As work directories are not backed up, please copy data that needs to be backed up to archive storage as soon as possible.
Larger $HOME and $WORKDIR quota requests may be sent to User Support.
For more details on local storage configurations please see 'news storage' on the system you are using:
Archive directories are intended for data to be stored long term. Files in this directory are automatically backed up to tape after several hours. This filesystem provides the slowest access overall, however no quotas are set on this filesystem. See the Long Term Storage Introduction and Best Practices for a more information.
The getPurgable utility is available on compute systems at ARSC. This tool can be used to identify files which are or will be eligible for purging in a given period of time.
Usage:
getPurgable
Examples:
List all files in$WORKDIRthat will be purged the next time the purger runs. The file purger is typically run daily.
midnight % getPurgable
List files which will become eligible for purging in$WORKDIRof the next 10 days.
midnight % getPurgable -n 10
List files eligible for purging today in an alternate location.
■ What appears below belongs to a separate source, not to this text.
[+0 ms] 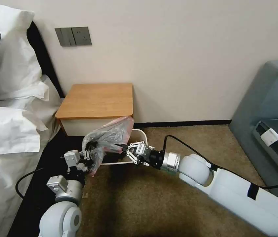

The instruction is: Pick up the garbage bag from the table and place it over the trash can.

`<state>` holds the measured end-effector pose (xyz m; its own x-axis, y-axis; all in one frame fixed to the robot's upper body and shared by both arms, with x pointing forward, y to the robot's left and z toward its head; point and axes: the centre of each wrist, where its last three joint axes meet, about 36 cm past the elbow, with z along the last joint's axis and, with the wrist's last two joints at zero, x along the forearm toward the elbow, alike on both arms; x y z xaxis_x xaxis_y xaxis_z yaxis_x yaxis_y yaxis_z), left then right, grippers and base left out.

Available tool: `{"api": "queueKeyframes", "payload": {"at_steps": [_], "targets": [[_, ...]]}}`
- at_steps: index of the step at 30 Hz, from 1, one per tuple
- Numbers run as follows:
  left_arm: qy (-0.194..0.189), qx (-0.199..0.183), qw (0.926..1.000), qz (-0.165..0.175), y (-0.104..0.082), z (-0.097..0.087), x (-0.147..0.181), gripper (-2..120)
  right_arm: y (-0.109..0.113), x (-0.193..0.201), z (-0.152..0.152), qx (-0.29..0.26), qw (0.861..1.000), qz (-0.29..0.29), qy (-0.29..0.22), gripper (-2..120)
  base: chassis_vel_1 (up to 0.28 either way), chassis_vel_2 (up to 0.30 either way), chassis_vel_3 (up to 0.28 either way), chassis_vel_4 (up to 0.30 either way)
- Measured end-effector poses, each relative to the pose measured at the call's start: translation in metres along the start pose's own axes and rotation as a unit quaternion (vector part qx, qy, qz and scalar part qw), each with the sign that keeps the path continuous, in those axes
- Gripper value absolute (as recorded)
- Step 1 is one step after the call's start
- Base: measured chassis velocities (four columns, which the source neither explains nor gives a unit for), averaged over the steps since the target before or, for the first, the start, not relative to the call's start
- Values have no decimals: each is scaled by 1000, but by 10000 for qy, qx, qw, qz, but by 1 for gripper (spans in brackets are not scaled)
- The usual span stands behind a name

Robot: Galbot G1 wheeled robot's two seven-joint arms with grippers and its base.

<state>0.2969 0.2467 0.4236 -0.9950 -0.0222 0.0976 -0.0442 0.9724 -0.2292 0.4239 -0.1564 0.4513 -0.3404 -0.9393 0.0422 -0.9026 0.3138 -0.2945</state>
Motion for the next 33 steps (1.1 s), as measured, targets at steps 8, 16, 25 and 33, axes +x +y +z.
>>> {"api": "queueKeyframes", "payload": {"at_steps": [8, 16, 25, 33], "targets": [[-13, 8, 10000, -8, 0, -2, -1, 7, -6, 21, -9, -303, 9984, -481, 80, 0, 0, 0, 0, 0], [-56, 63, 10000, -47, 1, -6, -3, 7, -16, 46, -13, -214, 9919, -1229, 236, 0, 0, 0, 0, 0], [-100, 112, 9999, -51, 0, -11, -3, 7, -28, 63, -7, -102, 9861, -1597, 453, 0, 0, 0, 0, 0], [-112, 142, 9998, -58, 1, -13, -3, 7, -43, 72, 6, 282, 9850, -1564, 679, 0, 0, 0, 0, 0]]}}
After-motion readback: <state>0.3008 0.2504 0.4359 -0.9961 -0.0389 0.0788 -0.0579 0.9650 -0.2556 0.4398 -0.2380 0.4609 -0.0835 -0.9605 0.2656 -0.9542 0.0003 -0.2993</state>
Note you must have access to all files and directories in the path specified to list a complete report.
midnight % getPurgable -p /wrkdir/usera
Nanook and Seawolf are Sun Fire 6800s providing long term, backed up data storage for ARSC resources. Nanook serves the /archive filesystem for the linux workstations. Seawolf serves the same function for iceberg and midnight. Both servers utilize SAM-QFS for managing user files stored in the corresponding archive file system. SAM-QFS consists of "online" disk storage, "offline" tape storage, and a set of daemons managing file status.
When a file is saved to the archive filesystem, the file is initially "online". Shortly thereafter, two copies of the file are automatically made on separate tapes. The file will remain "online" if sufficient disk space is available, otherwise the file will be taken "offline" and will be removed from disk storage, leaving two copies on tape. If the file is "online", it is immediately accessible to the user. If the file is "offline", then the user can request a copy of the file to be brought "online" by the SAM-QFS system. Please read more on the stage and batch_stage commands to request files to be brought back "online". The staging process is highly encouraged, especially when potentially working with thousands of "offline" files.
Users of ARSC resources have an account on either nanook, seawolf, or both
in some cases. Having access to a system served by one of the
file servers implies you will have access to the corresponding file server
in order to manage your files efficiently. Display the value of the $ARCHIVE_HOST environment
variable to tell which server is hosting the archive file system for the machine
you are logged into.
The SAM-QFS commands listed below can be used to manage data from either nanook or seawolf.
The following commands must be executed on the archive host (i.e. $ARCHIVE_HOST)
where your files are stored. The host will be nanook for linux workstations
and seawolf for HPC resources. For more information, please read the
man page for the particular command (e.g. man sls).
archive
The "archive" command issues a request for a file, or group of files matching wildcards (when * or ? are specified), to be copied to tape. Please note that the return of this command does not mean the copy to tape has finished. Check for file transfer completion with the sfind or sls commands. Also, disk space is not released unless the release command is executed.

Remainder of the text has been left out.